▶ WHAT IS REQUIRED
Reproduce exactly the lines of the material beneath, from the line that contains "Detect blue denim" to the line that contains "Detect black folded", both included, and no other lines.

▶ RECORDS SUPPLIED
======

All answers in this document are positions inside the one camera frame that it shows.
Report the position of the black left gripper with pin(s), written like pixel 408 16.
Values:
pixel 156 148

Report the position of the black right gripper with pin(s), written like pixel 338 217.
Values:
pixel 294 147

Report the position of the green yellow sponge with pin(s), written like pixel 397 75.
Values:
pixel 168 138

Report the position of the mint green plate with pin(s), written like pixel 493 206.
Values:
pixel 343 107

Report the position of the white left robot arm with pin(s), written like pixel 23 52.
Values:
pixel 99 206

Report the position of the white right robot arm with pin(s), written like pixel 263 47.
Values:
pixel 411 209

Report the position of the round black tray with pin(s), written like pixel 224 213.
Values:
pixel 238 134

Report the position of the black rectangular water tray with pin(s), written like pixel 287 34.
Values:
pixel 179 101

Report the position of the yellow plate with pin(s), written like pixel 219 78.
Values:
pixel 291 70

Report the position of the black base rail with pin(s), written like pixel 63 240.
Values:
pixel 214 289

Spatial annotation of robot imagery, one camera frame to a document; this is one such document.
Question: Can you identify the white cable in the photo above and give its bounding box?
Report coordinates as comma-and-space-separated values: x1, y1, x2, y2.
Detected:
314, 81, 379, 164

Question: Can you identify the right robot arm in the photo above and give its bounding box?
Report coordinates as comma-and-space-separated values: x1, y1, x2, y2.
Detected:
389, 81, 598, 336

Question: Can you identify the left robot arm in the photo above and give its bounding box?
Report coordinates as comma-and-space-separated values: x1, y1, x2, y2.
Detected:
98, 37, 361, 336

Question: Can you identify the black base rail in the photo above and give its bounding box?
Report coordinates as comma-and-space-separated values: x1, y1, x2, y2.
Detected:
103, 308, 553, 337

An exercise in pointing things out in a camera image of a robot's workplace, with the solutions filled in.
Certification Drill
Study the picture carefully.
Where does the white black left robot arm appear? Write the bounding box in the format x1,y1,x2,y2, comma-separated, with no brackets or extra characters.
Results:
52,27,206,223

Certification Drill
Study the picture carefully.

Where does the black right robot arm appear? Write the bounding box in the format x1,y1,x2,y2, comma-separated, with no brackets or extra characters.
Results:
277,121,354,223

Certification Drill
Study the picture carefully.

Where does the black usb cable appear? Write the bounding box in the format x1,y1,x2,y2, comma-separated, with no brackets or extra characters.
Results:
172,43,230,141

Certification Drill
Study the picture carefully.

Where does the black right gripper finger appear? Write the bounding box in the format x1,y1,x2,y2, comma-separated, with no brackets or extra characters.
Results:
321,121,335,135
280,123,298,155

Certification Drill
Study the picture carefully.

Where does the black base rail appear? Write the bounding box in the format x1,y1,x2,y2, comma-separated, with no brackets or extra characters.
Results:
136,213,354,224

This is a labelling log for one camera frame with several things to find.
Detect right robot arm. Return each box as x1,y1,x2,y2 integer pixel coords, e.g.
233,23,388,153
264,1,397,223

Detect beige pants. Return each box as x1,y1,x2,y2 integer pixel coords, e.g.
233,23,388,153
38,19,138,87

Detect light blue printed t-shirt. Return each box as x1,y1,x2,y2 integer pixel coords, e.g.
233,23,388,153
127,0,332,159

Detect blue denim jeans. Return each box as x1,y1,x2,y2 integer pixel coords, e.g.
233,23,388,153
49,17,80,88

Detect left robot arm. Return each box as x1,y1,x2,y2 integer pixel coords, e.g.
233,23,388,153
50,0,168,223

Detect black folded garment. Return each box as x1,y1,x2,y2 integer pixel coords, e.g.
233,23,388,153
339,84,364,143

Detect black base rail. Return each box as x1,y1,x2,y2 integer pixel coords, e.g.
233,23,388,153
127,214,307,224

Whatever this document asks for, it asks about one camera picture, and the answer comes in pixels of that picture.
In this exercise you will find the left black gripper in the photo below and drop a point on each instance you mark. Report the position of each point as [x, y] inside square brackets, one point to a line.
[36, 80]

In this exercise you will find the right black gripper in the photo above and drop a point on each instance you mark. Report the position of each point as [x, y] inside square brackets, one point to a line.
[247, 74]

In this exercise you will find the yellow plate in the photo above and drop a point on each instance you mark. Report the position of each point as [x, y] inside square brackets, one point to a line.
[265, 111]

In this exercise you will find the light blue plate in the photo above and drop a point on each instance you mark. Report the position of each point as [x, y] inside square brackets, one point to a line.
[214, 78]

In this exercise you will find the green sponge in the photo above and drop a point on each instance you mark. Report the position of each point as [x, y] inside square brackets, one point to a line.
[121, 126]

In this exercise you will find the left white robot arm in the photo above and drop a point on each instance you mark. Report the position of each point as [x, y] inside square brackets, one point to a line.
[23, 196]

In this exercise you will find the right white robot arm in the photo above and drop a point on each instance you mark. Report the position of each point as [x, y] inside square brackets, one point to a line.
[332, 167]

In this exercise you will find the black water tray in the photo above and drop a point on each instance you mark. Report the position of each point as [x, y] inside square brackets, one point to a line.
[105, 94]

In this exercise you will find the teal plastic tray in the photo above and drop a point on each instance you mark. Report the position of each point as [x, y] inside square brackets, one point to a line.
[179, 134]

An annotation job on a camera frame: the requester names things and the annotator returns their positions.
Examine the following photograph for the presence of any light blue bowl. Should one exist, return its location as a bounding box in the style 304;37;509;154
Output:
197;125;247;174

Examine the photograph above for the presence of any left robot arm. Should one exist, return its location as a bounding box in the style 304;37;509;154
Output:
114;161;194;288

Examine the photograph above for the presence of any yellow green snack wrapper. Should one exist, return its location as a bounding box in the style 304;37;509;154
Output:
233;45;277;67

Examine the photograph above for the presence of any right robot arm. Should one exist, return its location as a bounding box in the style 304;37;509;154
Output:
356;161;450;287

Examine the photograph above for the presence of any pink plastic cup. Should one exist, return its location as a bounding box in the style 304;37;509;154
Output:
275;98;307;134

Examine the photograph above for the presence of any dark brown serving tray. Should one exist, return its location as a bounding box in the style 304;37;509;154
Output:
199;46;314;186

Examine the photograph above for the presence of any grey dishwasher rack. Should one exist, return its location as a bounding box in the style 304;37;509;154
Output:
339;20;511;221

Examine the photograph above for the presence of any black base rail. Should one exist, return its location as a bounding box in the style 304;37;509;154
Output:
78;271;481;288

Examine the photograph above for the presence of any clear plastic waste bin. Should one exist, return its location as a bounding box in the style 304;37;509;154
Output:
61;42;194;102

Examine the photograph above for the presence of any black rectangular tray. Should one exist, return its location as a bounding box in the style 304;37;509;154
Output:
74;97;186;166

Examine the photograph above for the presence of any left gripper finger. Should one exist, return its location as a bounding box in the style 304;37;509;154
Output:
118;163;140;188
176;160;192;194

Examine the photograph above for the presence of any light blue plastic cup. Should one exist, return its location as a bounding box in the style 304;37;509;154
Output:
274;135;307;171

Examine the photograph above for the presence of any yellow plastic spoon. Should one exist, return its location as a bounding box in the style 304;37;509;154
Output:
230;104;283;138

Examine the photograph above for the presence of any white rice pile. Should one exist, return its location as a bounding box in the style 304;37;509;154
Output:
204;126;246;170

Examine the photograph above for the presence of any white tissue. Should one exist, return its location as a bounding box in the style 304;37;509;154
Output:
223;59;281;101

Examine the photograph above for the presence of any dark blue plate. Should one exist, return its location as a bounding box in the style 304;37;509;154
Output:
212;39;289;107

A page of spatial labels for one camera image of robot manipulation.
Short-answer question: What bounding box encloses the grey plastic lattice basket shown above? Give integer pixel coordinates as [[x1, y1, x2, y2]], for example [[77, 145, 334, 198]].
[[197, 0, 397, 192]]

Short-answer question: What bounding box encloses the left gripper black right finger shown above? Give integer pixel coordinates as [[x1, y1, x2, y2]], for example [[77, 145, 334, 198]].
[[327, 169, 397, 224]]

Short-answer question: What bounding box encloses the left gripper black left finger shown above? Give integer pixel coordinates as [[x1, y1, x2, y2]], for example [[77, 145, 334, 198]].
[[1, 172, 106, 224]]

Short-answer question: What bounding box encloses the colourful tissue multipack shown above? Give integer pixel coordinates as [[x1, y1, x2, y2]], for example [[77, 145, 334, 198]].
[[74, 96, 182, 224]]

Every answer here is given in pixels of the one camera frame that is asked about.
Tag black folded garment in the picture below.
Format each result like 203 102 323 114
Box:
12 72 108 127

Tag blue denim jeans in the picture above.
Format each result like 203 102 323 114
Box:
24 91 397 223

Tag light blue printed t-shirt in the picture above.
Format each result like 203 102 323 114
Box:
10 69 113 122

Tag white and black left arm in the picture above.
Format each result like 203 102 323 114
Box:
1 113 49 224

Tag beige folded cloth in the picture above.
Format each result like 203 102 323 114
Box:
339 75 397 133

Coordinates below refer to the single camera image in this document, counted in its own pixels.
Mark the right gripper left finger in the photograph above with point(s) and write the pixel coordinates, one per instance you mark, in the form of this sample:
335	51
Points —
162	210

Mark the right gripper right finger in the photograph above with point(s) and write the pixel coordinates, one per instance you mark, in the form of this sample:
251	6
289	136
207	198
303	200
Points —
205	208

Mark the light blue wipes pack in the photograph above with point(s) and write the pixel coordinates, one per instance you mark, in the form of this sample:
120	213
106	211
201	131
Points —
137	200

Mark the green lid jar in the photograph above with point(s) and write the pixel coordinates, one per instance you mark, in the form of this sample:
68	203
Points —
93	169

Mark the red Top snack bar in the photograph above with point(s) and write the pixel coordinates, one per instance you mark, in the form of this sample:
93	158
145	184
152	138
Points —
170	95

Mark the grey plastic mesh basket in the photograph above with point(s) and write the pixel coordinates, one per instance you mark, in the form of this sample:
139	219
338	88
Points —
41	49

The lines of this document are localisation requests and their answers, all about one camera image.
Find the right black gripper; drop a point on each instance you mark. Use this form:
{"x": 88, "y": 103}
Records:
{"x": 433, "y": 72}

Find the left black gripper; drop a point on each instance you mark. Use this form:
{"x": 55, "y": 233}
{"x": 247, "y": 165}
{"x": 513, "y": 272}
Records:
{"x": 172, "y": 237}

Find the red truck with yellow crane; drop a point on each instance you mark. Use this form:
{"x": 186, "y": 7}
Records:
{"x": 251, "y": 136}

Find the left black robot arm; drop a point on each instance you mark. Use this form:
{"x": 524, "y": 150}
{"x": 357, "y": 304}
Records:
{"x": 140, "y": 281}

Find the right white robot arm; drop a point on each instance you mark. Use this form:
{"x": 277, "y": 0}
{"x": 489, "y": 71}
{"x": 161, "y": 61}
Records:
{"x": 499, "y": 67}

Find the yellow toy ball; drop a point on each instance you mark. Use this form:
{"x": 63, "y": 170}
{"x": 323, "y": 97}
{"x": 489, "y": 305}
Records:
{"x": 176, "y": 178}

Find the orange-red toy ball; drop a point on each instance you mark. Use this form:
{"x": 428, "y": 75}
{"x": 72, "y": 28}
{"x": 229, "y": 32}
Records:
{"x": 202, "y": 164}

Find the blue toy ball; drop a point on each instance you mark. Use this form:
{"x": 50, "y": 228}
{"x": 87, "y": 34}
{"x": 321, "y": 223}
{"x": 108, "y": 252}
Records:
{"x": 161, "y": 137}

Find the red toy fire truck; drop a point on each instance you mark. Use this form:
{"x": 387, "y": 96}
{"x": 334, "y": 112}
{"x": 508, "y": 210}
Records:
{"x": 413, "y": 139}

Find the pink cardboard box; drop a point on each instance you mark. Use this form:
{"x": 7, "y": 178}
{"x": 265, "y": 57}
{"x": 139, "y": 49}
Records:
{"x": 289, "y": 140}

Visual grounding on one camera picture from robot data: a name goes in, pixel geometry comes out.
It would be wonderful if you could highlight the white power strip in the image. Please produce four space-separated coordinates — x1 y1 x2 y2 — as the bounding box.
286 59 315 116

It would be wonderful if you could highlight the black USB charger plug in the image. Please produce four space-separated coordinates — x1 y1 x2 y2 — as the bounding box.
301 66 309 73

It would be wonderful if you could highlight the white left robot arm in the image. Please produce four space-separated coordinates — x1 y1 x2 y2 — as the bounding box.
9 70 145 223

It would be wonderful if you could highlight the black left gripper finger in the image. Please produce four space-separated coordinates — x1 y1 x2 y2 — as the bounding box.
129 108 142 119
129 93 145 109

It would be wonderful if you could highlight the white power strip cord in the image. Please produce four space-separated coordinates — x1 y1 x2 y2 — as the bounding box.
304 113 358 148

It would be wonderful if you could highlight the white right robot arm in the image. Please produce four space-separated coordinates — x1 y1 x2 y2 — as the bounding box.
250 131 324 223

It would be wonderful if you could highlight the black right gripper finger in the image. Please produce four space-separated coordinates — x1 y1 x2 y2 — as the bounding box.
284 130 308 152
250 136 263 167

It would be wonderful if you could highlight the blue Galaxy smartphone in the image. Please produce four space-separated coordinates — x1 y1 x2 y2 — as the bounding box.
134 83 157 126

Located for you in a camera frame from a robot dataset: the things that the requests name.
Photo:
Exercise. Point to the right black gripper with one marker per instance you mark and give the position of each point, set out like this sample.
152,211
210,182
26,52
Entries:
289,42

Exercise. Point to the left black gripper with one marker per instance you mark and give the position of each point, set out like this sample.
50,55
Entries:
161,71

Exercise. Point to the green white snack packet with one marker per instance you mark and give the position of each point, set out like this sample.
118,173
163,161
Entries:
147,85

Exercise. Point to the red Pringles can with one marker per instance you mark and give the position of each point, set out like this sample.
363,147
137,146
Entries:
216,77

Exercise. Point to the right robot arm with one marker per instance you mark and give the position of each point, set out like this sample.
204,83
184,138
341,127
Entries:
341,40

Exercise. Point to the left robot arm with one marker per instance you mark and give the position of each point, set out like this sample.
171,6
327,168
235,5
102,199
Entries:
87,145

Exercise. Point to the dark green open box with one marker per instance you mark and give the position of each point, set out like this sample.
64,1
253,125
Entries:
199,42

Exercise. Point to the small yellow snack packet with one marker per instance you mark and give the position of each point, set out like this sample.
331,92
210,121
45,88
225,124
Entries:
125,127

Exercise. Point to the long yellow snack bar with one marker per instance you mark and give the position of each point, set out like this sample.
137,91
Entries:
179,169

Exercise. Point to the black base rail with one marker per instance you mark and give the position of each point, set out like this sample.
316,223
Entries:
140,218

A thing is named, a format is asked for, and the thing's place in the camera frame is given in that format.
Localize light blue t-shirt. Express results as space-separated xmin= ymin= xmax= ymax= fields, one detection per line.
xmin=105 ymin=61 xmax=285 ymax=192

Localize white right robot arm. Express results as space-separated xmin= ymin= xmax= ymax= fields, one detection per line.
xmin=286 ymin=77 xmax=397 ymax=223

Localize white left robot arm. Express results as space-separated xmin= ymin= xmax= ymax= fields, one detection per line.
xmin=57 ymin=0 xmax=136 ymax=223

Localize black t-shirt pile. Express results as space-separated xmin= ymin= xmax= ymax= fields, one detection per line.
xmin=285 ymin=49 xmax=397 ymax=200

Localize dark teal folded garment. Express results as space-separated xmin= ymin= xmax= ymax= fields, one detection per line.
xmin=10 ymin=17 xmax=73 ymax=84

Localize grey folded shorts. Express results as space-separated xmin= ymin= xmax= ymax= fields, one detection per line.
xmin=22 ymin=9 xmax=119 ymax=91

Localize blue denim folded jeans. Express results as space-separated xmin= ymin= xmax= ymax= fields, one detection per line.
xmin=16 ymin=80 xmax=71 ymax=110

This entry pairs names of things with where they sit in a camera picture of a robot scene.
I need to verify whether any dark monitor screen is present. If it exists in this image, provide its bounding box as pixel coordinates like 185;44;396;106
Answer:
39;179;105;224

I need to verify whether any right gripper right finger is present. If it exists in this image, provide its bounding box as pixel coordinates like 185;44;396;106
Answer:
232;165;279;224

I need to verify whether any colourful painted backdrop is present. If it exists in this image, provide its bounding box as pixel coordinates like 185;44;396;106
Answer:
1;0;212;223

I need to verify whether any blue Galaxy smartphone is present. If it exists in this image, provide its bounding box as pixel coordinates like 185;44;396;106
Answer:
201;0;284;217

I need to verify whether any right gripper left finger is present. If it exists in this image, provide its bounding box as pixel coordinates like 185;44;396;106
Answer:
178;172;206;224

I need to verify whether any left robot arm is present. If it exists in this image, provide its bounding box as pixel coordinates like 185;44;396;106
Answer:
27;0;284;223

======

▶ RESPONSE TO THE TASK
Detect blue denim jeans. Return each box as x1,y1,x2,y2 integer pixel coords, e.g.
233,23,388,153
49,17,80,88

Detect left robot arm. Return each box as x1,y1,x2,y2 integer pixel coords, e.g.
233,23,388,153
50,0,168,223

Detect black folded garment. Return each box as x1,y1,x2,y2 integer pixel coords, e.g.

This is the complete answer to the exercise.